Figure 2. Architecture differences between general purpose processors and graphics processors (source: www.nvidia.com)
Inspired by its efficiency in graphics computation, a new community of developers appeared in 2005, trying to take advantage of the aforementioned potential and use it for more general tasks, rather than exclusively focusing on graphics. This includes, among others, signal and image processing applications, equation solvers, etc.
Up to now, obtained results were impressive in many cases, leading to drastic reductions in execution times, especially when the problem at hand can benefit from the graphics processors’ capacity: fast mathematical operations computation, parallelization, and a huge memory bandwidth (about 100GB/s in the newest devices). This kind of non-graphical application development in graphical processors is called GPGPU (General-purpose computing on graphics processing unit).

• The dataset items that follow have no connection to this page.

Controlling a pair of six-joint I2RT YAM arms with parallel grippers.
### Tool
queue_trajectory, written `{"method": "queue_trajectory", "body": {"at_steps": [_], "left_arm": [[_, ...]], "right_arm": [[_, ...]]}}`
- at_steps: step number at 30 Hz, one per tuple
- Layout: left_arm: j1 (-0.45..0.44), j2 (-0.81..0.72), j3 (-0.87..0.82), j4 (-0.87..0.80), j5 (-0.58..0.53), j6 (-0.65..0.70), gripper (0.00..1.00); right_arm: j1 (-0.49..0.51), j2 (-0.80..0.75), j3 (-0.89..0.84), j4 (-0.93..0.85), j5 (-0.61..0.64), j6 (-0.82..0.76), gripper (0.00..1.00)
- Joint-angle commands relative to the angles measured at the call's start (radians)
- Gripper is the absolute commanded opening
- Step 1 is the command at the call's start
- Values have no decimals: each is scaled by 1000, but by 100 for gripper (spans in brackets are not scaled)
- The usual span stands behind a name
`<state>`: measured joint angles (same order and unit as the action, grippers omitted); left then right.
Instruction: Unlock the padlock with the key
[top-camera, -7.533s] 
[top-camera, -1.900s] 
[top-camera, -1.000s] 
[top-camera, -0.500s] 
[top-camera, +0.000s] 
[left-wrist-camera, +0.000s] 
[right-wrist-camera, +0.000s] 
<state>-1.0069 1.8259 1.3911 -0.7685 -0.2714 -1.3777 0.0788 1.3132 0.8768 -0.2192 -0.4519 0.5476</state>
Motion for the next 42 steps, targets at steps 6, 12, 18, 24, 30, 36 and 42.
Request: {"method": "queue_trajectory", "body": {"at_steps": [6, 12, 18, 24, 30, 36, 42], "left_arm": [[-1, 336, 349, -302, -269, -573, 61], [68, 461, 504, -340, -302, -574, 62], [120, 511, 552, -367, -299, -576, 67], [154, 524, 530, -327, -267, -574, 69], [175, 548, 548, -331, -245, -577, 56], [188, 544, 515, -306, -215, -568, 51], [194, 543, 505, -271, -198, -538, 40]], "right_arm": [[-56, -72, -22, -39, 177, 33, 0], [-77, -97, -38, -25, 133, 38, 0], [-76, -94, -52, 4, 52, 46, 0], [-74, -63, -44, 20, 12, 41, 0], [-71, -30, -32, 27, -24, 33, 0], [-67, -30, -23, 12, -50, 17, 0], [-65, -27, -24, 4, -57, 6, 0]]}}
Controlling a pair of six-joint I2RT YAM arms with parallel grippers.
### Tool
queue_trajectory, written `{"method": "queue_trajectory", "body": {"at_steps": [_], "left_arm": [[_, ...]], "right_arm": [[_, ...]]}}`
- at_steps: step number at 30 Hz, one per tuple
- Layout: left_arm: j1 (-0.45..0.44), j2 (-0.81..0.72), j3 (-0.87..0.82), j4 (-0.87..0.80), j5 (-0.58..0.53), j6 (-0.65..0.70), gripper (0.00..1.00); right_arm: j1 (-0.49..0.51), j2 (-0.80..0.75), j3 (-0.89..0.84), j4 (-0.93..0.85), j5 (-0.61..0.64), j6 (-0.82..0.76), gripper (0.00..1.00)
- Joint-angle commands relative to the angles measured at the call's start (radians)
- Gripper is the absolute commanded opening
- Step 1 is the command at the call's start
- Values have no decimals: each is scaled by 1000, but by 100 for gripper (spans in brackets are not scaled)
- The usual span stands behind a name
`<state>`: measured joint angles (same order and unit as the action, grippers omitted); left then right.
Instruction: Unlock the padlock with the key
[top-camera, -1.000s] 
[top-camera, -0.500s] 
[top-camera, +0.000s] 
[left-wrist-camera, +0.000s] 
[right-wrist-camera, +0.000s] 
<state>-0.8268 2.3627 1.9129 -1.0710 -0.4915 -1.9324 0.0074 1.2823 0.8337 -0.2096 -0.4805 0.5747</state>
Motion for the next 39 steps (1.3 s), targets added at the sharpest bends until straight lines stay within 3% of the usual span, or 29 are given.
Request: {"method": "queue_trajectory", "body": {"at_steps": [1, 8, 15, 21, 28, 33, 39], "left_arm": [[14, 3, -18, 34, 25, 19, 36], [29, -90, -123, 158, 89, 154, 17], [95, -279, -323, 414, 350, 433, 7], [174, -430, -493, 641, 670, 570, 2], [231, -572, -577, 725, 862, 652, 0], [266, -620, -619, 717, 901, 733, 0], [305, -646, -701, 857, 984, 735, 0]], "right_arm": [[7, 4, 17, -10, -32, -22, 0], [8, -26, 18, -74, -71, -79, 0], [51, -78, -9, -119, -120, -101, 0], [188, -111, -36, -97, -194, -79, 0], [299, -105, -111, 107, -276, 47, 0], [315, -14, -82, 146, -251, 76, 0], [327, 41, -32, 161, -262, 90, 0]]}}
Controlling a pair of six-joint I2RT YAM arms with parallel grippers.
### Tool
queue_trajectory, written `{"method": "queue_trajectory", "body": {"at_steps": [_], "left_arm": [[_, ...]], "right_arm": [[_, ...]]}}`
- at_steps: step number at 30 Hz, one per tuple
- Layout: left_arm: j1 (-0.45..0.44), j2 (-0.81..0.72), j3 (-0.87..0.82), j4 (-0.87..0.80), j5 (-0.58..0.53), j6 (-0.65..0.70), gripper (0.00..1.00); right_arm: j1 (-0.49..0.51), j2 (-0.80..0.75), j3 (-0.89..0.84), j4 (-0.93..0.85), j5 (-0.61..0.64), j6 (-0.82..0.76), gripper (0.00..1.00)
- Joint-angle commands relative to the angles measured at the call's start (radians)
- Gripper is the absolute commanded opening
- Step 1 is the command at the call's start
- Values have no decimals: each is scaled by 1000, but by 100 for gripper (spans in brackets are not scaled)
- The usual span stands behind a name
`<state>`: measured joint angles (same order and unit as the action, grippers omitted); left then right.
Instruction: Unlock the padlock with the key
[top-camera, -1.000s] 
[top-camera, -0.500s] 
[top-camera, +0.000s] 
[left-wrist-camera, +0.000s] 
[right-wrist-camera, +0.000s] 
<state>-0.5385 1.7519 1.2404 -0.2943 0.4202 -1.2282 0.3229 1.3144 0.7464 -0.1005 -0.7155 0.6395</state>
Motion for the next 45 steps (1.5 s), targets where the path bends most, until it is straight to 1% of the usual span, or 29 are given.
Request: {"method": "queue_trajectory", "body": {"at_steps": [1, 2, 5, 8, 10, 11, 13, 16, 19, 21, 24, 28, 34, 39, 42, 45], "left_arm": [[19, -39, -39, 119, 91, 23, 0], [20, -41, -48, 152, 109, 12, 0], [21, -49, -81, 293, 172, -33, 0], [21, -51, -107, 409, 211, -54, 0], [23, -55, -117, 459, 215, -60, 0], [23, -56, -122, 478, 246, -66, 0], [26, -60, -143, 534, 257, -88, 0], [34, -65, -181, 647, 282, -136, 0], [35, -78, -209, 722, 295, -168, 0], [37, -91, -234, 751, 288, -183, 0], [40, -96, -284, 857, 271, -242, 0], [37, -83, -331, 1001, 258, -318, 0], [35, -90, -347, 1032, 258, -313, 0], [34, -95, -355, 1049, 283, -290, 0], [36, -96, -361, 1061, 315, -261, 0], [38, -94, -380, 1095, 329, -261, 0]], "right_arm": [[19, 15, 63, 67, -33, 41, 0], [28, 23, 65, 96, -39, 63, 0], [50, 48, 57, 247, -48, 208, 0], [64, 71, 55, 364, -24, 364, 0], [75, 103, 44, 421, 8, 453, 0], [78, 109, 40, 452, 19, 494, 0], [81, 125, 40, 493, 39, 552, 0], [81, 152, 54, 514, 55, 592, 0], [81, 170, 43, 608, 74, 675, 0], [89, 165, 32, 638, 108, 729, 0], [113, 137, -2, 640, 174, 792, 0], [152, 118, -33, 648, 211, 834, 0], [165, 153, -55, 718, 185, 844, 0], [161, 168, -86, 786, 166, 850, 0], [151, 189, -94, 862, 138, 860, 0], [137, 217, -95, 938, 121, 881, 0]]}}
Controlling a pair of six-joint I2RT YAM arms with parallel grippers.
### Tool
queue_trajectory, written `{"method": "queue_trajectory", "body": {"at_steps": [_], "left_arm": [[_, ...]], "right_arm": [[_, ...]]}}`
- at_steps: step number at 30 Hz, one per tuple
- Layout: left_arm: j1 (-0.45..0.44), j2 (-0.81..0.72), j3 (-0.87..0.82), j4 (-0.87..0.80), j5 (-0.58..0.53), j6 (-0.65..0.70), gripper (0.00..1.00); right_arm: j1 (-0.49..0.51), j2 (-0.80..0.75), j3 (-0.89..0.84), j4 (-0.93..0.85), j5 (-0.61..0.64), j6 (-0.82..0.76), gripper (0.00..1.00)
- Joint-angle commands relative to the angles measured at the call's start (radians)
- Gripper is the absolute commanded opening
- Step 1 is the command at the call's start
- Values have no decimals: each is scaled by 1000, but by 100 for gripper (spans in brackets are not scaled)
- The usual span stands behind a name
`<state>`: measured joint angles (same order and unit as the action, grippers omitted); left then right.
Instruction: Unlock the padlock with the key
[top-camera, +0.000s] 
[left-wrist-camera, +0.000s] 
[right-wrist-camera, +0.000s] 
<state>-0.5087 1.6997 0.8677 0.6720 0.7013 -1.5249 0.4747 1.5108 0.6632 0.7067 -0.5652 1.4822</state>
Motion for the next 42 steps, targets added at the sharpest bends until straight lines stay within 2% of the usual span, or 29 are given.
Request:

The aforementioned factors favored the development of a series of specific programming languages and technologies created to use graphical processors for general computation tasks, being Nvidia the first to publish in February 2007 a full language, named CUDA (Compute Unified Device Architecture). Since this technology allows the simple use of graphics processors (without the need to understand rendering techniques), a fast growing community of developers has emerged, especially within academic research groups. In addition to CUDA, OPENCL is the open source standard for GPU programming languages. Microsoft offers its own solution, DirectCompute, without much success to date. However, it has to be said that not all problems are well suited for a graphics processor architecture, since those that cannot be parallelized or those needing a large number of control flow instructions (e.g. conditional branches) , will take no advantage from this parallel architecture.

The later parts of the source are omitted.